Task item
Make an exact copy of all the entries shown below.
-- Dataset records follows --
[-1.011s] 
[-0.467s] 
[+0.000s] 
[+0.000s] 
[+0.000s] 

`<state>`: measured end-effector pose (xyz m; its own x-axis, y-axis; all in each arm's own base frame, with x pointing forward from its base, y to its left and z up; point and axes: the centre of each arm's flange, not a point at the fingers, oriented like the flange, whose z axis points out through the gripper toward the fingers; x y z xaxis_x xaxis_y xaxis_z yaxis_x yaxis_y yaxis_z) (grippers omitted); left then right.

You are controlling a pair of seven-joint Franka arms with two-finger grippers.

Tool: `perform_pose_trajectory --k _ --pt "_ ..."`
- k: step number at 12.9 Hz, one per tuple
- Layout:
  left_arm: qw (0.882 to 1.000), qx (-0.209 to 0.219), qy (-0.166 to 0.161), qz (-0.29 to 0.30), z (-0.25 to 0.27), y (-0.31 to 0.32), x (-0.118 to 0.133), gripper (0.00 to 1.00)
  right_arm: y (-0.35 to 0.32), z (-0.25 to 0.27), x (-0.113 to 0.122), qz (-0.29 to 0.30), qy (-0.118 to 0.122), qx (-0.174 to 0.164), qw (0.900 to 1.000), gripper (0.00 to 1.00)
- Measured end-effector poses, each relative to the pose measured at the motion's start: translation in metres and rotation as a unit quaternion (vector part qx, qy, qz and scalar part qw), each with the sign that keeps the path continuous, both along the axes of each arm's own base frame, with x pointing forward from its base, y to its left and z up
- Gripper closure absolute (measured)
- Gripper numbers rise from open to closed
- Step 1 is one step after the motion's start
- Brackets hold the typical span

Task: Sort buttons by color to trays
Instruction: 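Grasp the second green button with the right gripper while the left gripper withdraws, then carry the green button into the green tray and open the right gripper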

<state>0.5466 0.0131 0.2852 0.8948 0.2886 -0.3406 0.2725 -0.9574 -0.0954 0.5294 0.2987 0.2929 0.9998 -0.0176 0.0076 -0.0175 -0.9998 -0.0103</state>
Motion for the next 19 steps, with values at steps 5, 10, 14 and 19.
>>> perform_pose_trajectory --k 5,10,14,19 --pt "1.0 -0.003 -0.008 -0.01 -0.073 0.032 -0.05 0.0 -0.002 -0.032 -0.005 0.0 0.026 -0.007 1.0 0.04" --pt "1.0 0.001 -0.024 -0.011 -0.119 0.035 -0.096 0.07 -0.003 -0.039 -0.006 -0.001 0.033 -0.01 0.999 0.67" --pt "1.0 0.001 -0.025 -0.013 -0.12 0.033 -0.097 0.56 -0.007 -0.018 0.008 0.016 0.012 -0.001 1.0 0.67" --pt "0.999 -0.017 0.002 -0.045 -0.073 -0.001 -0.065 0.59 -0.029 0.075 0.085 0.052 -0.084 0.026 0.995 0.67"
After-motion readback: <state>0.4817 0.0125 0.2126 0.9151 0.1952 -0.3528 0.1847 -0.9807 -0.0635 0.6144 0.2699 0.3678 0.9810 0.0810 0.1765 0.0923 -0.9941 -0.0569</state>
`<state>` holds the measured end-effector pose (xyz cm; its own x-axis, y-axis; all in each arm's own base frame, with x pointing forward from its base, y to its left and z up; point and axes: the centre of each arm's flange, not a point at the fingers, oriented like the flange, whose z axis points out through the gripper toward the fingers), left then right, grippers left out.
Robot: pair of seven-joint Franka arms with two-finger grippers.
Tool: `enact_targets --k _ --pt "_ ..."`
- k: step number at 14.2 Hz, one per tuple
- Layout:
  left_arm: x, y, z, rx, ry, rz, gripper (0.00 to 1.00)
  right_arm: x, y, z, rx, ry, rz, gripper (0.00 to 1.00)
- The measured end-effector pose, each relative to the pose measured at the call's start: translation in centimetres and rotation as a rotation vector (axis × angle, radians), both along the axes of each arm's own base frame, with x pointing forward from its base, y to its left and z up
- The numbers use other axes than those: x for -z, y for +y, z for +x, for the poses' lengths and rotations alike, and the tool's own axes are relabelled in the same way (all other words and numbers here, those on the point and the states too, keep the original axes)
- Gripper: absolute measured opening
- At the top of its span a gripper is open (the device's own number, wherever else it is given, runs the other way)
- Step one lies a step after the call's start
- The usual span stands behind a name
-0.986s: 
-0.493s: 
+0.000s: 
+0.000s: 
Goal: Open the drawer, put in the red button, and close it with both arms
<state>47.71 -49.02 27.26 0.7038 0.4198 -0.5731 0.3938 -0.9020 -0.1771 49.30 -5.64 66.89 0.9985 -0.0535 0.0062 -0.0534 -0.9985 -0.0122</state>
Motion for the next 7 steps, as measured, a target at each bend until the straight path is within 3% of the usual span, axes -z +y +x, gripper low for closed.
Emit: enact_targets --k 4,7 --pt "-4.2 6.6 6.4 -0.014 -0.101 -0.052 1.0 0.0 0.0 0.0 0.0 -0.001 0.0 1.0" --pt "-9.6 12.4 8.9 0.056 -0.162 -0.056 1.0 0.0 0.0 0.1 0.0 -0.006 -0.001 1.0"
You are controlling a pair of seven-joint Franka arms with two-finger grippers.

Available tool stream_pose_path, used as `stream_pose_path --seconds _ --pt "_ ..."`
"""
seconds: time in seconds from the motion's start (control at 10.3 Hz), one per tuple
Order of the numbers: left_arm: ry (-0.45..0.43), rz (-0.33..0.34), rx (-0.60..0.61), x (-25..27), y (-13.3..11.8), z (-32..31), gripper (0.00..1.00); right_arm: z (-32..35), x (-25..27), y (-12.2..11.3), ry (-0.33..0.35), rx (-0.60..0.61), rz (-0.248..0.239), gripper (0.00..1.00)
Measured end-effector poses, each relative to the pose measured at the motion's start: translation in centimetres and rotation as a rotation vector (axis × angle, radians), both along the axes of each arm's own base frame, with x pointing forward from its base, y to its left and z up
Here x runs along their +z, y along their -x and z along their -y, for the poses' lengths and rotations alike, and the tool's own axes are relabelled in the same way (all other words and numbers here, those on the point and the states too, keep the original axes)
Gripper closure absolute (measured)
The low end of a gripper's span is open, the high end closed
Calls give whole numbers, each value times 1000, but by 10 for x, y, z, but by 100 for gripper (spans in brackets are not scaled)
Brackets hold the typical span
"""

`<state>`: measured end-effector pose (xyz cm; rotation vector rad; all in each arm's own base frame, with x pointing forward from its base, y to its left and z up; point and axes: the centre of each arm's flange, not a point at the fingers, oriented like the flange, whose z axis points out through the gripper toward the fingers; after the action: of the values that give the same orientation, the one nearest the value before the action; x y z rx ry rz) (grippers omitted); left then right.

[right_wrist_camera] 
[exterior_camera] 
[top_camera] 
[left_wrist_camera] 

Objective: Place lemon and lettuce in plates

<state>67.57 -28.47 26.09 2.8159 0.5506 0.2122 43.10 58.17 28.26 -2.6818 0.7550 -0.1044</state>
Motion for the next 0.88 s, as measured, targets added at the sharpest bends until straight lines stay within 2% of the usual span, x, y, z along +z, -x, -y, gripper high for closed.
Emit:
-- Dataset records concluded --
Completed exercise
[-1.011s] 
[-0.467s] 
[+0.000s] 
[+0.000s] 
[+0.000s] 

`<state>`: measured end-effector pose (xyz m; its own x-axis, y-axis; all in each arm's own base frame, with x pointing forward from its base, y to its left and z up; point and axes: the centre of each arm's flange, not a point at the fingers, oriented like the flange, whose z axis points out through the gripper toward the fingers; x y z xaxis_x xaxis_y xaxis_z yaxis_x yaxis_y yaxis_z) (grippers omitted); left then right.

You are controlling a pair of seven-joint Franka arms with two-finger grippers.

Tool: `perform_pose_trajectory --k _ --pt "_ ..."`
- k: step number at 12.9 Hz, one per tuple
- Layout:
  left_arm: qw (0.882 to 1.000), qx (-0.209 to 0.219), qy (-0.166 to 0.161), qz (-0.29 to 0.30), z (-0.25 to 0.27), y (-0.31 to 0.32), x (-0.118 to 0.133), gripper (0.00 to 1.00)
  right_arm: y (-0.35 to 0.32), z (-0.25 to 0.27), x (-0.113 to 0.122), qz (-0.29 to 0.30), qy (-0.118 to 0.122), qx (-0.174 to 0.164), qw (0.900 to 1.000), gripper (0.00 to 1.00)
- Measured end-effector poses, each relative to the pose measured at the motion's start: translation in metres and rotation as a unit quaternion (vector part qx, qy, qz and scalar part qw), each with the sign that keeps the path continuous, both along the axes of each arm's own base frame, with x pointing forward from its base, y to its left and z up
- Gripper closure absolute (measured)
- Gripper numbers rise from open to closed
- Step 1 is one step after the motion's start
- Brackets hold the typical span

Task: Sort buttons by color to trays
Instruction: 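Grasp the second green button with the right gripper while the left gripper withdraws, then carry the green button into the green tray and open the right gripper
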
<state>0.5466 0.0131 0.2852 0.8948 0.2886 -0.3406 0.2725 -0.9574 -0.0954 0.5294 0.2987 0.2929 0.9998 -0.0176 0.0076 -0.0175 -0.9998 -0.0103</state>
Motion for the next 19 steps, with values at steps 5, 10, 14 and 19.
>>> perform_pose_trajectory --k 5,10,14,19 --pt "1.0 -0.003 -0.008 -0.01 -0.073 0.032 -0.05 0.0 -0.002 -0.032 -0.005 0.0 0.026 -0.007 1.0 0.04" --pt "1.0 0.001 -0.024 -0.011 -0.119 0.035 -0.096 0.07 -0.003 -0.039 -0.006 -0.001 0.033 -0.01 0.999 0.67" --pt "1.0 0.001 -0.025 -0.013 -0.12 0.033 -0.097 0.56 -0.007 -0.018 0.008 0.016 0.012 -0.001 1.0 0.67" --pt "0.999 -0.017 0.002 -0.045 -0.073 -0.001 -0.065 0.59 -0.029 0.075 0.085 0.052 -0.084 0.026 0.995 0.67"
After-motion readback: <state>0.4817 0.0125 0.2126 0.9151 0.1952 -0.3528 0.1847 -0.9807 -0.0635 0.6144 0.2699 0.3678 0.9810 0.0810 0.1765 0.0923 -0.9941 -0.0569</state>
`<state>` holds the measured end-effector pose (xyz cm; its own x-axis, y-axis; all in each arm's own base frame, with x pointing forward from its base, y to its left and z up; point and axes: the centre of each arm's flange, not a point at the fingers, oriented like the flange, whose z axis points out through the gripper toward the fingers), left then right, grippers left out.
Robot: pair of seven-joint Franka arms with two-finger grippers.
Tool: `enact_targets --k _ --pt "_ ..."`
- k: step number at 14.2 Hz, one per tuple
- Layout:
  left_arm: x, y, z, rx, ry, rz, gripper (0.00 to 1.00)
  right_arm: x, y, z, rx, ry, rz, gripper (0.00 to 1.00)
- The measured end-effector pose, each relative to the pose measured at the call's start: translation in centimetres and rotation as a rotation vector (axis × angle, radians), both along the axes of each arm's own base frame, with x pointing forward from its base, y to its left and z up
- The numbers use other axes than those: x for -z, y for +y, z for +x, for the poses' lengths and rotations alike, and the tool's own axes are relabelled in the same way (all other words and numbers here, those on the point and the states too, keep the original axes)
- Gripper: absolute measured opening
- At the top of its span a gripper is open (the device's own number, wherever else it is given, runs the other way)
- Step one lies a step after the call's start
- The usual span stands behind a name
-0.986s: 
-0.493s: 
+0.000s: 
+0.000s: 
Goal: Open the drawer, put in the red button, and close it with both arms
<state>47.71 -49.02 27.26 0.7038 0.4198 -0.5731 0.3938 -0.9020 -0.1771 49.30 -5.64 66.89 0.9985 -0.0535 0.0062 -0.0534 -0.9985 -0.0122</state>
Motion for the next 7 steps, as measured, a target at each bend until the straight path is within 3% of the usual span, axes -z +y +x, gripper low for closed.
Emit: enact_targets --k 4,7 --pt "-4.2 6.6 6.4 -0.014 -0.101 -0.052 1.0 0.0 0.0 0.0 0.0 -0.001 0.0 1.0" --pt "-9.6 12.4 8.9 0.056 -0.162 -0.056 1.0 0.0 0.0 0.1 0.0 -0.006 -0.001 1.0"
You are controlling a pair of seven-joint Franka arms with two-finger grippers.

Available tool stream_pose_path, used as `stream_pose_path --seconds _ --pt "_ ..."`
"""
seconds: time in seconds from the motion's start (control at 10.3 Hz), one per tuple
Order of the numbers: left_arm: ry (-0.45..0.43), rz (-0.33..0.34), rx (-0.60..0.61), x (-25..27), y (-13.3..11.8), z (-32..31), gripper (0.00..1.00); right_arm: z (-32..35), x (-25..27), y (-12.2..11.3), ry (-0.33..0.35), rx (-0.60..0.61), rz (-0.248..0.239), gripper (0.00..1.00)
Measured end-effector poses, each relative to the pose measured at the motion's start: translation in centimetres and rotation as a rotation vector (axis × angle, radians), both along the axes of each arm's own base frame, with x pointing forward from its base, y to its left and z up
Here x runs along their +z, y along their -x and z along their -y, for the poses' lengths and rotations alike, and the tool's own axes are relabelled in the same way (all other words and numbers here, those on the point and the states too, keep the original axes)
Gripper closure absolute (measured)
The low end of a gripper's span is open, the high end closed
Calls give whole numbers, each value times 1000, but by 10 for x, y, z, but by 100 for gripper (spans in brackets are not scaled)
Brackets hold the typical span
"""

`<state>`: measured end-effector pose (xyz cm; rotation vector rad; all in each arm's own base frame, with x pointing forward from its base, y to its left and z up; point and axes: the centre of each arm's flange, not a point at the fingers, oriented like the flange, whose z axis points out through the gripper toward the fingers; after the action: of the values that give the same orientation, the one nearest the value before the action; x y z rx ry rz) (grippers omitted); left then right.

[right_wrist_camera] 
[exterior_camera] 
[top_camera] 
[left_wrist_camera] 

Objective: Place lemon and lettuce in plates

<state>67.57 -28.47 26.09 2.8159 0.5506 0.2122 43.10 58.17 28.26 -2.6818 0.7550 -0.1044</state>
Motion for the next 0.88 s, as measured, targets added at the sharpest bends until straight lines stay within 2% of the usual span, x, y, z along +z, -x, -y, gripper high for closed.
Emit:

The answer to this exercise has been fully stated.